Projeto multiplataforma, que inclui ilustrações, telas e tatuagens, conta a história de um mundo de ficção científica pós-apocalíptico. Lançamento será no Cripta Estúdio, no bairro do Espinheiro

julho 11, 2019 às 17:02 - Por: Redação OP9

Fernando Moraez Chavez/Instagram

Fernando Moraez Chavez (Hannah Carvalho/Instagram)

Desenvolvido ao longo dos últimos dois anos, o projeto Death Mantra, do artista e tatuador Fernando Moraez Chavez, ganha neste sábado (13) uma exposição com 17 telas e um livro de 95 páginas, ambos lançados no Cripta Estúdio (Rua Leste, 75 – Espinheiro), a partir das 17h. O evento é gratuito, e contará com o próprio artista no som, além dos convidados Kerda, Gust, Raimundo Sena e Guilherme Paz.

Death Mantra é um projeto multiplataforma, que inclui as ilustrações que estão no livro, telas e tatuagens que Fernando tem feito nos últimos meses, todas dentro do mesmo cenário de ficção científica pós-apocalíptica. “É um mundo pensado, alfabeticamente, sonoramente, história e personagens”, explica Fernando.

No universo criado pelo artista, uma catástrofe ocorrida em 2022 leva a uma Terceira Guerra Mundial, desastres nucleares nas maiores nações e mais de 8 bilhões de humanos mortos. Desse cenário, dois agrupamentos humanos se destacam. Habitantes da Groenlândia, que se protegeram antes dos desastres, tiveram menos contato com a radioatividade mortal e desenvolveram uma mutação que faz com que eles possam fazer fotossíntese e cultivar plantas em seus próprios organismos. Do outro lado, na África, a radiação criou os chamados meta-telepatas, os únicos seres que conseguem se comunicar a longas distâncias neste mundo sem internet.

“O Death Mantra é a parte mais primitiva de universo que venho propondo há alguns anos. É a caligrafia dos humanos que sofreram com os efeitos da radiação, e os portais do nosso mundo.

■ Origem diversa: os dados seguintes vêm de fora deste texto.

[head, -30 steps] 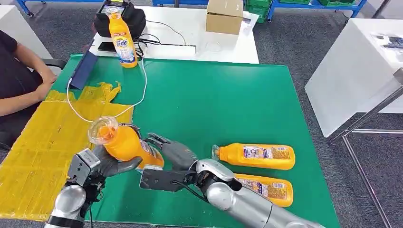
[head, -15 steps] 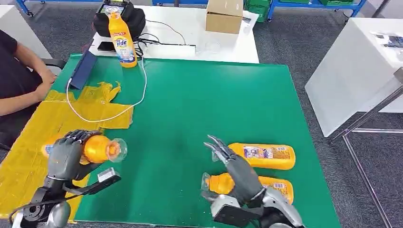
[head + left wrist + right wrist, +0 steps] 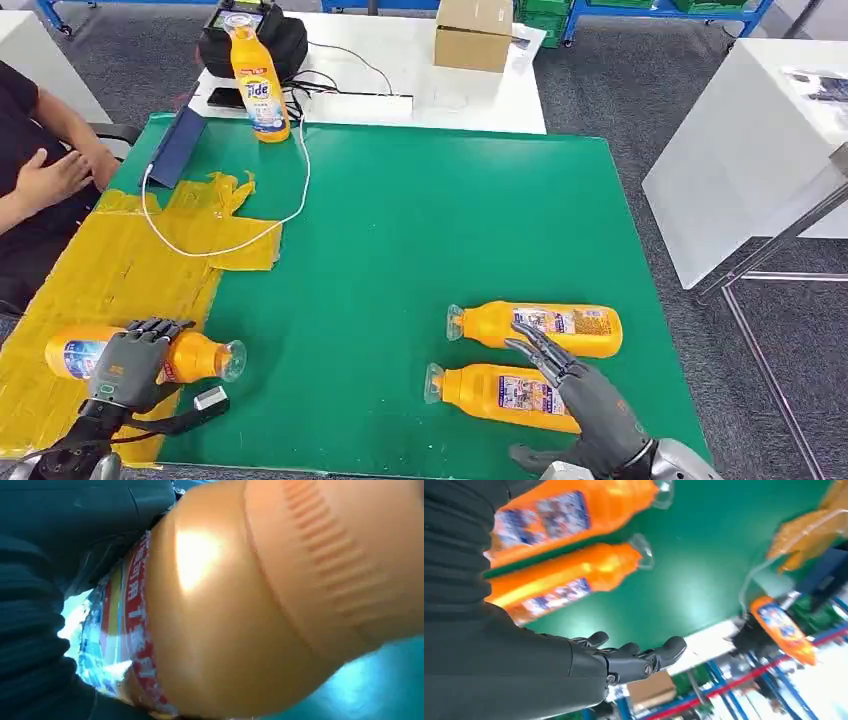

Todos os quadros da exposição são feitos com pincéis e traços repetidos quatro vezes, ou até 6 nesse processo. Máquinas de arte utilizadas por um humano em sua necessidade de expressão, e entendimento da descoberta da ancestralidade dos cálculos das formas milenares da natureza abstrata”, explica Fernando.